Qu’attendait-elle de moi ? Pourquoi s’acharnait-elle à me provoquer ? À m’insuffler ses pensées et à me détourner de mes espoirs. J’avais perdu ma mémoire, un soir de pleine lune. Aujourd’hui, je puisais ma force dans l’encre de mes écrits passés. J’apprenais tout juste à pardonner ma fuite. J’étais en mal de présent, de silence et d’absence. J’aspirais tellement en un nouvel avenir !
― Une autre coupe de champagne avant de ratifier le contrat ? me soumit Carter.
— Je vous demande pardon ?
À chaque fois que je m’isolais, elle surgissait comme par ma magie.
— Vous avez postulé pour le poste de photographe, si je ne m’abuse ?
— En effet ! Cependant, je n’ai pas encore scellé de contrat, ripostai-je sur le ton de la provocation.
— Oh, je vois ! Je vous convoque lundi matin à dix heures, m’ordonna-t-elle.
Elle tourna les talons et déposa sa coupe sur le banc en arborant un large sourire qui me glaça le cœur. Elle défiait mes sens, mes espoirs et mon histoire. Je descendis mon verre d’un trait et allais à la rencontre de Jane. Je lui annonçai mon envie d’écourter la soirée. Elle ne s’en vexa point. Elle me suggéra de me reposer au mieux. Je m’activai de saluer ses amis, les priai de m’excuser en évinçant le regard de Carter.
*
Comme il est doux d’être chez soi. Je m’allongeai sur le sofa. Je fermai les yeux. Je me laissai bercer par le ronron de mes compagnons. Très vite, mes émotions envahirent mes rêves. Je ne pouvais plus lutter, je ne voulais plus me mentir, je m’abandonnai alors !
« Les persiennes sont fermées. Nos âmes illuminent nos ombres et nos corps épousent nos fantasmes. Nous offensons une fois de plus les frontières de l’inédit. Nos sens se frôlent, se délectent de nos désirs et notre plaisir se fait ultime… jusqu’à son écho :
— Jamie ! J’aime ton rêve, il me fait exister ! »
J’ouvris les yeux. Je tremblai. Je l’appelai.

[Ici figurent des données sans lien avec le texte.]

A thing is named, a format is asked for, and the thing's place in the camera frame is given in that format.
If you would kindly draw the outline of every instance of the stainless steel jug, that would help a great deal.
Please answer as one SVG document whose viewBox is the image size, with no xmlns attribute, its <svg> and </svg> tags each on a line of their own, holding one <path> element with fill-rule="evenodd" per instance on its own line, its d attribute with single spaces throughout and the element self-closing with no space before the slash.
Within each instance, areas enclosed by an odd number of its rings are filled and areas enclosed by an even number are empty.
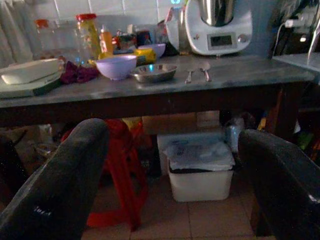
<svg viewBox="0 0 320 240">
<path fill-rule="evenodd" d="M 202 20 L 213 27 L 222 27 L 231 22 L 236 0 L 198 0 Z"/>
</svg>

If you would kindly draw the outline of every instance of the wooden table frame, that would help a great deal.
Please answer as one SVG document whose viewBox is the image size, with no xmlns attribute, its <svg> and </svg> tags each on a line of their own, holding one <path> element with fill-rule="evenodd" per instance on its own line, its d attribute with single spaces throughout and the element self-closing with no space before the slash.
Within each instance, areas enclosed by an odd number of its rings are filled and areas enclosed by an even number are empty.
<svg viewBox="0 0 320 240">
<path fill-rule="evenodd" d="M 0 108 L 0 126 L 259 108 L 269 110 L 266 130 L 291 140 L 303 86 L 303 82 L 294 82 L 7 107 Z M 251 226 L 257 236 L 267 235 L 257 204 L 253 206 Z"/>
</svg>

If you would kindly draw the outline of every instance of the yellow jar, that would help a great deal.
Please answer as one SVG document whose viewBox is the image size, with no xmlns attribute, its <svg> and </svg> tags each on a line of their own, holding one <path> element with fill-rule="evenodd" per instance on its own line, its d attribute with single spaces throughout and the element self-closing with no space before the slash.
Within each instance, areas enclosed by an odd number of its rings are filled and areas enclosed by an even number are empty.
<svg viewBox="0 0 320 240">
<path fill-rule="evenodd" d="M 97 60 L 101 53 L 99 34 L 95 23 L 96 18 L 97 15 L 94 13 L 79 14 L 76 16 L 83 51 L 82 55 L 86 61 Z"/>
</svg>

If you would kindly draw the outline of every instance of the white tiled wall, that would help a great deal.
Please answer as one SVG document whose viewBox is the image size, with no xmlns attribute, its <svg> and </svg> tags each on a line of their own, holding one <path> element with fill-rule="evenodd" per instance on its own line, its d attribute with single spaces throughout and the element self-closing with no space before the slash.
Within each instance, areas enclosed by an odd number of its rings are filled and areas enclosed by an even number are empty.
<svg viewBox="0 0 320 240">
<path fill-rule="evenodd" d="M 33 0 L 35 16 L 46 19 L 75 19 L 76 14 L 96 13 L 100 21 L 115 33 L 126 30 L 128 24 L 156 24 L 163 20 L 172 0 Z M 246 53 L 265 55 L 271 41 L 268 21 L 277 0 L 248 0 L 253 16 L 253 40 Z"/>
</svg>

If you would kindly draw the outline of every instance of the white curtain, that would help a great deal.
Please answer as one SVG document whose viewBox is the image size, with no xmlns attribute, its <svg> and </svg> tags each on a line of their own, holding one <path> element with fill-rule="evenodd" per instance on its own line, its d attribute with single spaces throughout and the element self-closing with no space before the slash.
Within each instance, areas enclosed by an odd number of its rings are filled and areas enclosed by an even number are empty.
<svg viewBox="0 0 320 240">
<path fill-rule="evenodd" d="M 25 0 L 0 0 L 0 68 L 32 61 L 40 46 L 32 9 Z"/>
</svg>

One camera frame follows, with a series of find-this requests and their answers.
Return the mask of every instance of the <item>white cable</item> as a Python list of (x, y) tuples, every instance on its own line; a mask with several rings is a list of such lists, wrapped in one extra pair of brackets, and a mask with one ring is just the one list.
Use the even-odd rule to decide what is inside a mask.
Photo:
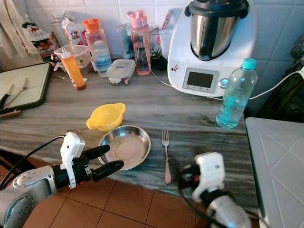
[(249, 100), (255, 99), (255, 98), (257, 98), (257, 97), (259, 97), (259, 96), (261, 96), (261, 95), (264, 95), (264, 94), (270, 92), (271, 90), (274, 90), (274, 89), (277, 88), (282, 82), (284, 82), (288, 77), (290, 77), (290, 76), (293, 75), (293, 74), (297, 74), (297, 73), (300, 74), (301, 71), (300, 71), (300, 70), (297, 70), (297, 71), (294, 71), (294, 72), (290, 73), (289, 75), (287, 75), (285, 78), (283, 78), (278, 84), (276, 84), (276, 85), (275, 85), (274, 87), (272, 87), (271, 89), (268, 89), (267, 91), (265, 91), (265, 92), (263, 92), (263, 93), (261, 93), (261, 94), (259, 94), (259, 95), (256, 95), (256, 96), (254, 96), (254, 97), (251, 97), (251, 98), (249, 98)]
[[(169, 84), (167, 84), (167, 83), (161, 81), (160, 78), (157, 77), (157, 76), (154, 74), (154, 72), (153, 72), (152, 70), (151, 70), (151, 73), (152, 73), (152, 74), (156, 77), (156, 79), (159, 80), (161, 83), (165, 84), (166, 86), (170, 86), (170, 87), (174, 88), (172, 85), (169, 85)], [(221, 98), (216, 98), (216, 97), (211, 97), (211, 96), (206, 96), (206, 97), (207, 97), (207, 98), (211, 98), (211, 99), (215, 99), (215, 100), (222, 100)]]
[(166, 86), (170, 86), (170, 87), (172, 87), (173, 88), (173, 86), (172, 85), (169, 85), (169, 84), (167, 84), (167, 83), (165, 83), (165, 82), (163, 82), (163, 81), (161, 81), (160, 80), (160, 78), (159, 77), (157, 77), (155, 74), (154, 74), (154, 72), (151, 70), (151, 73), (156, 77), (156, 79), (157, 80), (159, 80), (161, 83), (163, 83), (164, 85), (166, 85)]
[[(169, 84), (167, 84), (167, 83), (161, 81), (160, 78), (157, 77), (157, 76), (154, 74), (154, 72), (153, 72), (152, 70), (151, 70), (151, 73), (152, 73), (152, 74), (156, 77), (156, 79), (159, 80), (161, 83), (165, 84), (166, 86), (170, 86), (170, 87), (173, 88), (172, 85), (169, 85)], [(265, 92), (263, 92), (263, 93), (261, 93), (261, 94), (259, 94), (259, 95), (256, 95), (256, 96), (254, 96), (254, 97), (251, 97), (251, 98), (249, 98), (249, 100), (255, 99), (255, 98), (259, 97), (259, 96), (262, 96), (262, 95), (264, 95), (264, 94), (266, 94), (266, 93), (268, 93), (268, 92), (274, 90), (274, 89), (277, 88), (282, 82), (284, 82), (288, 77), (290, 77), (290, 76), (293, 75), (293, 74), (298, 74), (298, 73), (301, 74), (301, 70), (297, 70), (297, 71), (294, 71), (294, 72), (290, 73), (289, 75), (287, 75), (285, 78), (283, 78), (278, 84), (276, 84), (276, 85), (275, 85), (274, 87), (272, 87), (271, 89), (268, 89), (267, 91), (265, 91)], [(211, 98), (211, 99), (215, 99), (215, 100), (220, 100), (220, 101), (222, 100), (221, 98), (217, 98), (217, 97), (211, 97), (211, 96), (206, 96), (206, 97), (207, 97), (207, 98)]]

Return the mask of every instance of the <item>metal fork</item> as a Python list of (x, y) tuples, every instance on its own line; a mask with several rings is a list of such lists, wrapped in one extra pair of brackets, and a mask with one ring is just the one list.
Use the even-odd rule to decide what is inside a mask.
[(28, 86), (29, 86), (29, 77), (26, 77), (24, 79), (24, 85), (23, 85), (23, 88), (14, 96), (14, 98), (12, 100), (10, 100), (5, 106), (4, 108), (8, 108), (11, 103), (13, 103), (13, 101), (19, 96), (19, 94), (21, 94), (21, 92), (25, 91), (28, 89)]
[(167, 147), (169, 146), (169, 132), (168, 130), (162, 131), (162, 144), (165, 147), (166, 151), (166, 164), (165, 164), (165, 182), (167, 184), (171, 183), (171, 172), (169, 167), (169, 161), (168, 161), (168, 151)]

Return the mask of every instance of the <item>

― Claire ! Pourquoi ne me laisses-tu pas voir ton visage ? Laisse-moi nous rêver encore un peu. S’il te plaît, Claire !
**
Lundi dix heures. J’attendais qu’elle daigne me recevoir. Sa secrétaire me demanda de patienter quelques minutes qui se transformèrent en une heure. L’attente devenait pesante. Je me surpris à lui signaler que j’étais tenue par d’autres obligations. Elle se leva et se dirigea vers le bureau de Carter. Je quittai les lieux sans plus attendre. Dans le couloir, je croisai Katy qui me salua et me retarda dans ma fuite. Carter en profita pour m’interpeller en me priant de rentrer.